Jesus. For some dumb-ass reason, I’m crying.
I don’t mean to. I don’t want to be.
I hate myself for letting it happen.
Maybe it’s something in her voice, how lilting and beautiful it is, or maybe it’s the lyrics, or maybe it’s because despite trying not to, I already love her so much. And love is trouble. Love is broken and wrong. The people we love don’t stick around.
Whatever the reason, Sarah is naked, and singing, and I’m the motherfucking asshole who is crying.
I hate myself for it.
Sarah sits back and looks at me.
I swipe at my eyes and say, “Don’t stop, please. I’m just moved by how pretty your voice is.”
But she gets up, pulls on her clothes, and walks back to the couch where she left the remote, and turns on the TV, putting the volume up loud.
I should leave. I should just go home and never come back. But I don’t want to leave us like this.
I sit on the couch and pull myself together.

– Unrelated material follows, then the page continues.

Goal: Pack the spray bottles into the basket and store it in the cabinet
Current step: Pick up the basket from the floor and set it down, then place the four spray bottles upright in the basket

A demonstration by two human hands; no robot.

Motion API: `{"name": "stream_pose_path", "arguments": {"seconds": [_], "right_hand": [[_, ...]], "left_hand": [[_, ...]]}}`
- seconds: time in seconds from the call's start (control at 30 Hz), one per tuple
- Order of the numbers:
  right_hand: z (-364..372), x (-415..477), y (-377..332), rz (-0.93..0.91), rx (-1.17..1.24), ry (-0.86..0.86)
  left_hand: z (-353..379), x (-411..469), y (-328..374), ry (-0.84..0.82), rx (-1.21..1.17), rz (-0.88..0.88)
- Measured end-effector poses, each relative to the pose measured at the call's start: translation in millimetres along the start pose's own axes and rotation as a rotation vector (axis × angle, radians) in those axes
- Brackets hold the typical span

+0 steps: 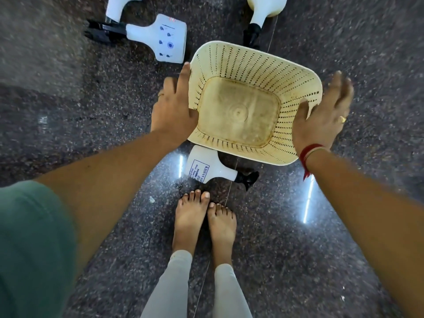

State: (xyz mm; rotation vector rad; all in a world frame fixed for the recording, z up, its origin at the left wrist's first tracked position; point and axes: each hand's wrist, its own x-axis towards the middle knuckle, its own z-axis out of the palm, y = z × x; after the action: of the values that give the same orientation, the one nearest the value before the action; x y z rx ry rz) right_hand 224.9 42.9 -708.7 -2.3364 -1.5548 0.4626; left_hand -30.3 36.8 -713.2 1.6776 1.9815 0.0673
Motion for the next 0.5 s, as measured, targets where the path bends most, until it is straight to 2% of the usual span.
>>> {"name": "stream_pose_path", "arguments": {"seconds": [0.03, 0.1, 0.17, 0.23, 0.27, 0.4, 0.5], "right_hand": [[-0.9, -14.8, -3.0, -0.115, -0.069, 0.007], [2.1, -53.7, -11.6, -0.360, -0.148, -0.124], [10.3, -96.3, -19.2, -0.632, -0.181, -0.274], [18.3, -130.0, -18.3, -0.848, -0.197, -0.332], [20.4, -138.9, -14.9, -0.874, -0.191, -0.356], [25.5, -143.4, 9.0, -0.778, -0.165, -0.439], [38.0, -140.0, 24.8, -0.821, -0.289, -0.639]], "left_hand": [[0.7, -0.8, 0.3, 0.040, 0.054, 0.021], [2.9, -6.7, 2.8, 0.090, 0.193, 0.123], [10.2, -19.1, 10.0, 0.125, 0.294, 0.306], [23.4, -37.9, 16.6, 0.165, 0.324, 0.501], [29.5, -48.1, 16.3, 0.173, 0.319, 0.569], [45.8, -84.1, -20.8, 0.117, 0.410, 0.704], [48.5, -100.7, -52.8, 0.038, 0.506, 0.740]]}}
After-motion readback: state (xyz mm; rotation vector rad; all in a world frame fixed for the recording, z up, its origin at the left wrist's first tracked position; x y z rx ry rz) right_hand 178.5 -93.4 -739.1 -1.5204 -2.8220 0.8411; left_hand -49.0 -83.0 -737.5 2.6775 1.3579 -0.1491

Fuck me, but I pull myself together.
We watch Family Feud. That’s what’s on, so we watch it. We watch until the Cutler Family wins. When it’s over, I reach out and take Sarah’s hand, but she slips her fingers out of mine and says, “I’m sorry, Klee. I told you I like you, and I do. I like you a lot. But, I don’t know…” She shakes her head, eyes looking so, so sad.
“Are you breaking up with me?”
She turns and stares at me, says, “What? No. God, no.” But she shakes her head again and wraps her arms to her chest. “I just think you want more from me than I’m ever going to be able to give.”